I had to do some performance testing for an upcoming MSSQLTips article and I thought I’d share the framework I used in a blog post.
First of all we have to log start and end dates of the package to a table so we can easily calculate the duration a package took to finish. This can probably be calculated from the SSIS catalog as well, but I was a bit too busy lazy to find out how to do this. Anyway, the logging table is created using the following statement:
IF NOT EXISTS (SELECT * FROM sys.objects WHERE object_id = OBJECT_ID(N'[dbo].[PackageLogging]') AND type in (N'U'))
BEGIN
CREATE TABLE [dbo].[PackageLogging](
[ID] [int] IDENTITY(1,1) NOT NULL,
[RunID] [int] NOT NULL,
[PackageName] [varchar](50) NOT NULL,
[StartDate] [datetime2](7) NOT NULL,
[EndDate] [datetime2](7) NULL
);
END
GO
The RunID column is populated by a package parameter; I will come back to this later on.
The package starts with an Execute SQL Task to log the start. I use the following SSIS expression to construct the SQL statement on the fly, allowing you to easy copy-paste the logging task between packages.
“INSERT INTO dbo.PackageLogging(RunID, PackageName,StartDate) VALUES (” + (DT_STR,10,1252)@[$Package::RunID] + “,‘” + @[System::PackageName] + “‘,SYSDATETIME());”
At the end of the control flow, there is an Execute SQL Task that updates the EndDate of the previously inserted row. The expression looks like this:
“UPDATE dbo.PackageLogging SET [EndDate] = SYSDATETIME() WHERE RunID = “ + (DT_STR,10,1252) @[$Package::RunID] + “ AND PackageName = ‘” + @[System::PackageName] + “‘;”
The RunID parameter is important to link those two Execute SQL Tasks together. A typical control flow looks like this:
Logging is the first step, now we have to run the package of course. I created a stored procedure that allows me to easily start a package in the SSIS catalog.
CREATE PROC [dbo].[RunPackage]
(@RunID INT
,@PackageName VARCHAR(50)
,@FolderName VARCHAR(50)
,@ProjectName VARCHAR(50)
,@Synchronized BIT = 1 -- run synchronously by default
)
AS
DECLARE @execution_id BIGINT;
EXEC [SSISDB].[catalog].[create_execution]
@package_name = @PackageName
,@execution_id = @execution_id OUTPUT
,@folder_name = @FolderName
,@project_name = @ProjectName
,@use32bitruntime = False
,@reference_id = NULL;
--SELECT @execution_id;
EXEC [SSISDB].[catalog].[set_execution_parameter_value]
@execution_id
,@object_type = 30
,@parameter_name = N'RunID'
,@parameter_value = @RunID;
EXEC [SSISDB].[catalog].[set_execution_parameter_value]
@execution_id
,@object_type = 50
,@parameter_name = N'SYNCHRONIZED'
,@parameter_value = @Synchronized;
EXEC [SSISDB].[catalog].[start_execution] @execution_id;
GO
The proc passes the @RunID parameter to the package, as well as other usual suspects, such as the package name, folder name and project name. You can also choose if a package is run synchronously or asynchronously. When run synchronously, the stored procedure doesn’t finish until the package is finished as well.

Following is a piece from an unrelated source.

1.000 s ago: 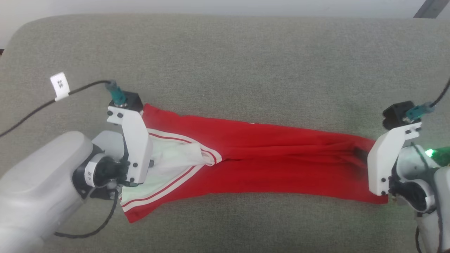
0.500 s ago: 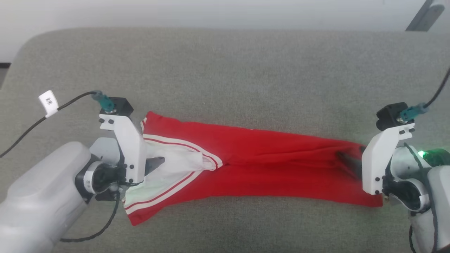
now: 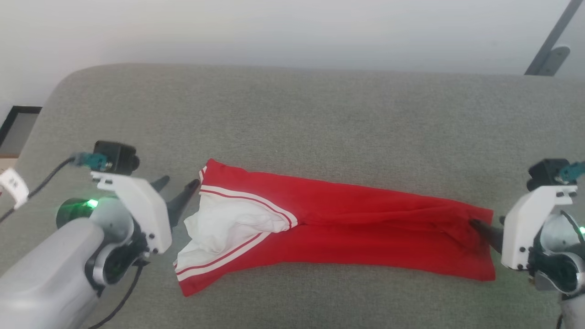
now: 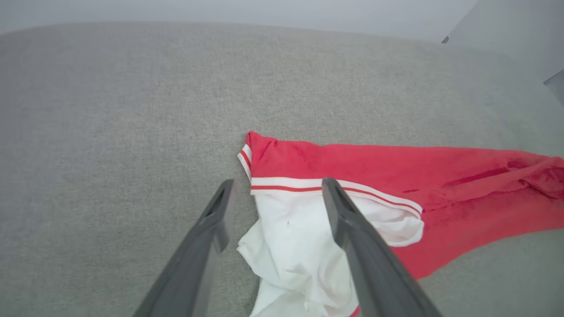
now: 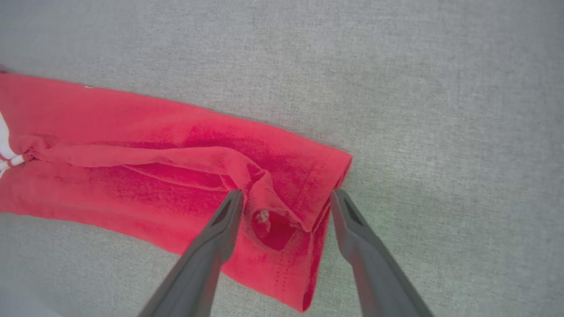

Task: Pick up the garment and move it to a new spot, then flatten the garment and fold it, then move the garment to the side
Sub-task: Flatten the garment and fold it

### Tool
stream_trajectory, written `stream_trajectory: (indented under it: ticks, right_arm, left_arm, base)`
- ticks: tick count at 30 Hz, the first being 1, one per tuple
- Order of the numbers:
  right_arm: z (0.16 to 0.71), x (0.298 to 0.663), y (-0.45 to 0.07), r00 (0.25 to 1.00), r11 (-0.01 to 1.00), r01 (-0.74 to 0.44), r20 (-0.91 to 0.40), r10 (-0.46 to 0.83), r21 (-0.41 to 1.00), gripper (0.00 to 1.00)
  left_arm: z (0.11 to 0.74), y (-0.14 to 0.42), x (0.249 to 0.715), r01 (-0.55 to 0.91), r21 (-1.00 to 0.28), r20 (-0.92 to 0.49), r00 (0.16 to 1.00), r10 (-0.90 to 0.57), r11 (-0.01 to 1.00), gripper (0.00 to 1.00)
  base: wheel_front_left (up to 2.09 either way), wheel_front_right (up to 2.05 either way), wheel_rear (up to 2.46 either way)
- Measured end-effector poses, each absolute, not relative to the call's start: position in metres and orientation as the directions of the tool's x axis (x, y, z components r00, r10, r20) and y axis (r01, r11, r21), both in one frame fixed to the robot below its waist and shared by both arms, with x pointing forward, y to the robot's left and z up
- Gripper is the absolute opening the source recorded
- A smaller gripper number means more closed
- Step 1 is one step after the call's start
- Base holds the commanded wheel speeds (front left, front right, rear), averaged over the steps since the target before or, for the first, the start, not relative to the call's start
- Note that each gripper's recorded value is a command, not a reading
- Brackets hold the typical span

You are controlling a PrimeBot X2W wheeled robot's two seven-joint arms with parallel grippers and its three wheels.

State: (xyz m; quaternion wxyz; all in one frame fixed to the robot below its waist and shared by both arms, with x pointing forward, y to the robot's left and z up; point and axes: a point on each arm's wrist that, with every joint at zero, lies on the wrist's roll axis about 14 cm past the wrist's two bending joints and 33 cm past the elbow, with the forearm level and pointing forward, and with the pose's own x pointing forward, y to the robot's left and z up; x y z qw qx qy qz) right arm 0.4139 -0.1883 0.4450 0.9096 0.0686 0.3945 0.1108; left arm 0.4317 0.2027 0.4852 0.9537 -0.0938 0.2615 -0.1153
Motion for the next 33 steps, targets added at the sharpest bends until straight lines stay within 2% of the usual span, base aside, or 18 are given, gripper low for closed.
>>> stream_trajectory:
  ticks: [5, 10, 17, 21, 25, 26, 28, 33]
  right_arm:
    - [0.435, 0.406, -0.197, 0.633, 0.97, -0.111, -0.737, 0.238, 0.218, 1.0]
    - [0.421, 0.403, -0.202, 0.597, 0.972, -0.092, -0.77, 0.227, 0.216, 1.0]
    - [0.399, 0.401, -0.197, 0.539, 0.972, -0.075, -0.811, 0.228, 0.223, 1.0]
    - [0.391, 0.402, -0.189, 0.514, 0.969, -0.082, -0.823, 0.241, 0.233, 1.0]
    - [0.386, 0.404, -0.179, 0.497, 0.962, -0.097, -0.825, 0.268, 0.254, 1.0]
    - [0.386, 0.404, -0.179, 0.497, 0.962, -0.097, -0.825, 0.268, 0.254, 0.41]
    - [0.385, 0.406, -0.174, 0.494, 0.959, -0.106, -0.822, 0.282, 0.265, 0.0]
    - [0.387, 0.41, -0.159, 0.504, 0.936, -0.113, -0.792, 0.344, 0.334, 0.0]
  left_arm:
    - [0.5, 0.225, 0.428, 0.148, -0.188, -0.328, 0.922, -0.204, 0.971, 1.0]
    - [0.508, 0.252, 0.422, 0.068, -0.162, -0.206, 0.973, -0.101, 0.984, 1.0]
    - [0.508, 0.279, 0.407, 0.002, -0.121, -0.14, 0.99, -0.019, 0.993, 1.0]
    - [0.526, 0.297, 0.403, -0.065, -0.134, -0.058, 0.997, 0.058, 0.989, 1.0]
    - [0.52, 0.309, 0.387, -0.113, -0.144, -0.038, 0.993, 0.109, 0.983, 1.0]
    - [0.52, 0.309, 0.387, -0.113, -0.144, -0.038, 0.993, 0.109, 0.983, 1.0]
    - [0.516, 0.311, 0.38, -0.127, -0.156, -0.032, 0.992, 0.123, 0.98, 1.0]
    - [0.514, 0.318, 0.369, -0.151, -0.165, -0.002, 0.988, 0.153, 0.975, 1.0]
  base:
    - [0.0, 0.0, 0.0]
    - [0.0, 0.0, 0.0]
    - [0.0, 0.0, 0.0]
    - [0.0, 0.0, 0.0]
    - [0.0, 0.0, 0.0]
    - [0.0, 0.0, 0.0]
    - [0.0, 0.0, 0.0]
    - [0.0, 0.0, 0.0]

Using this stored procedure, it is easy to run a package multiple times in a row using a WHILE loop.
DECLARE @RunID INT = 1;
WHILE (@RunID <= 10)
BEGIN
EXEC dbo.RunPackage @RunID, 'myPackage.dtsx', 'myFolder', 'myProject', 1;
SET @RunID += 1;
END
The package is run synchronously, so that multiple instances do not run at the same time. This eliminates resource contention and gives us a clearer result of the performance of the individual package.
Using the following query, it is easy to build a nice chart in SSRS:
SELECT
[RunID]
,[PackageName]
,[Duration] = DATEDIFF(MILLISECOND,StartDate,EndDate) / 1000.0
,[Mean] = PERCENTILE_CONT(0.5) WITHIN GROUP (ORDER BY DATEDIFF(MILLISECOND,StartDate,EndDate) / 1000.0)

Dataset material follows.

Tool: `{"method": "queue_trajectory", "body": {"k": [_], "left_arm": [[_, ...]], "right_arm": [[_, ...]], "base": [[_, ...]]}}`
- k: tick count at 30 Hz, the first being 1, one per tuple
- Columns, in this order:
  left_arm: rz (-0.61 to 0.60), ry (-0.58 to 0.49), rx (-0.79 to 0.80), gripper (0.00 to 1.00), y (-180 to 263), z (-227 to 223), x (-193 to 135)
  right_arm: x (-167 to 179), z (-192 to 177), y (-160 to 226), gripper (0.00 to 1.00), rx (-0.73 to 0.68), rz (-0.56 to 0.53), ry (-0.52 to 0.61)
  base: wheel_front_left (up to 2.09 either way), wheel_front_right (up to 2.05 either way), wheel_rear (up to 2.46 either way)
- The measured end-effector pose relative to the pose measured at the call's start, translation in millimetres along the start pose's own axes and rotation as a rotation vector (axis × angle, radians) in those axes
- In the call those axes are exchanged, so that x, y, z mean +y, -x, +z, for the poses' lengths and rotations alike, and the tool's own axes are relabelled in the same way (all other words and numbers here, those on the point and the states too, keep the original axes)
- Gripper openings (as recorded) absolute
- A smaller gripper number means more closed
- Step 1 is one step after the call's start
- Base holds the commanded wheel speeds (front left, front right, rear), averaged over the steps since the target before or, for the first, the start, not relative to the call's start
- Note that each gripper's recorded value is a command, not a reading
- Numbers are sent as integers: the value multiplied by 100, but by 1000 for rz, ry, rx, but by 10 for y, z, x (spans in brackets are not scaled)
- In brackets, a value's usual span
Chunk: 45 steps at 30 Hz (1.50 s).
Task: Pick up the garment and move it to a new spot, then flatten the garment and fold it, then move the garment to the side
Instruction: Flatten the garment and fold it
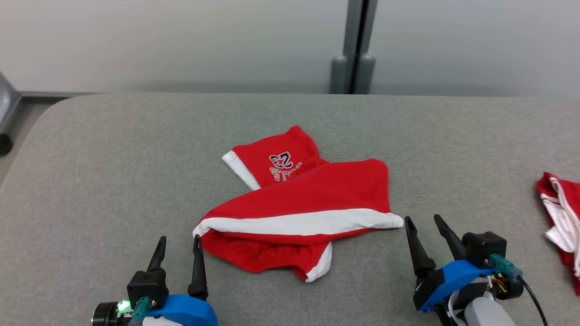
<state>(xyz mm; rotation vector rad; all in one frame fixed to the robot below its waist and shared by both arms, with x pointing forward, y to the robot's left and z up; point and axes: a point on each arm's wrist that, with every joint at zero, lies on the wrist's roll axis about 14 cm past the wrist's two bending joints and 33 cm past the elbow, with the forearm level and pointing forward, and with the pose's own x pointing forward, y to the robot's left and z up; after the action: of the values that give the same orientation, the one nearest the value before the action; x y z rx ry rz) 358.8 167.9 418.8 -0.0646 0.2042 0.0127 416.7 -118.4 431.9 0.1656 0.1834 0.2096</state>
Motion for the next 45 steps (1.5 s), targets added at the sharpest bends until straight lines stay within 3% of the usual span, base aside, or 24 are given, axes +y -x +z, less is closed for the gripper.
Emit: {"method": "queue_trajectory", "body": {"k": [13,14,17,19,20,21,23,33,41,45], "left_arm": [[97,21,51,100,73,-160,277],[102,20,51,100,68,-159,289],[112,26,57,100,63,-175,308],[110,25,58,100,47,-176,302],[109,27,57,100,36,-175,294],[108,31,58,100,25,-175,282],[95,30,56,100,-1,-169,245],[-61,46,48,100,-58,-135,-206],[-218,123,48,100,40,-109,-629],[-239,158,19,100,89,-15,-687]], "right_arm": [[133,-499,-334,100,163,38,-5],[140,-543,-335,95,177,41,-2],[156,-592,-367,45,191,47,-2],[156,-603,-378,40,194,48,-1],[154,-609,-375,13,195,48,-1],[154,-610,-372,13,195,49,0],[140,-591,-366,0,189,45,0],[-253,-319,-112,0,100,-77,-16],[-510,-226,161,0,66,-164,-25],[-532,-191,217,0,56,-174,-26]], "base": [[0,0,0],[0,0,0],[0,0,0],[0,0,0],[0,0,0],[0,0,0],[0,0,0],[0,0,0],[0,0,0],[0,0,0]]}}
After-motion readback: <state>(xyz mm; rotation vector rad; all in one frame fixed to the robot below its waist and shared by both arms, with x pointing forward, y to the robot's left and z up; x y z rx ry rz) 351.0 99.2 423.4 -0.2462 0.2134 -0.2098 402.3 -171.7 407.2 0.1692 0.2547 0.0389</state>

OVER (PARTITION BY PackageName)
FROM [dbo].[PackageLogging]
ORDER BY ID;
The result:
I used RunID as category, PackageName as the series and the Duration/Mean as the values. I created a custom palette where I forced the Duration measure and the Mean to have the same color.
If you want to know what that chart is all about and what I was optimizing, keep your eye on the MSSQLTIPS website!
**UPDATE
** The MSSQLTips article mentioned in this blog post: Improve SSIS data flow buffer performance.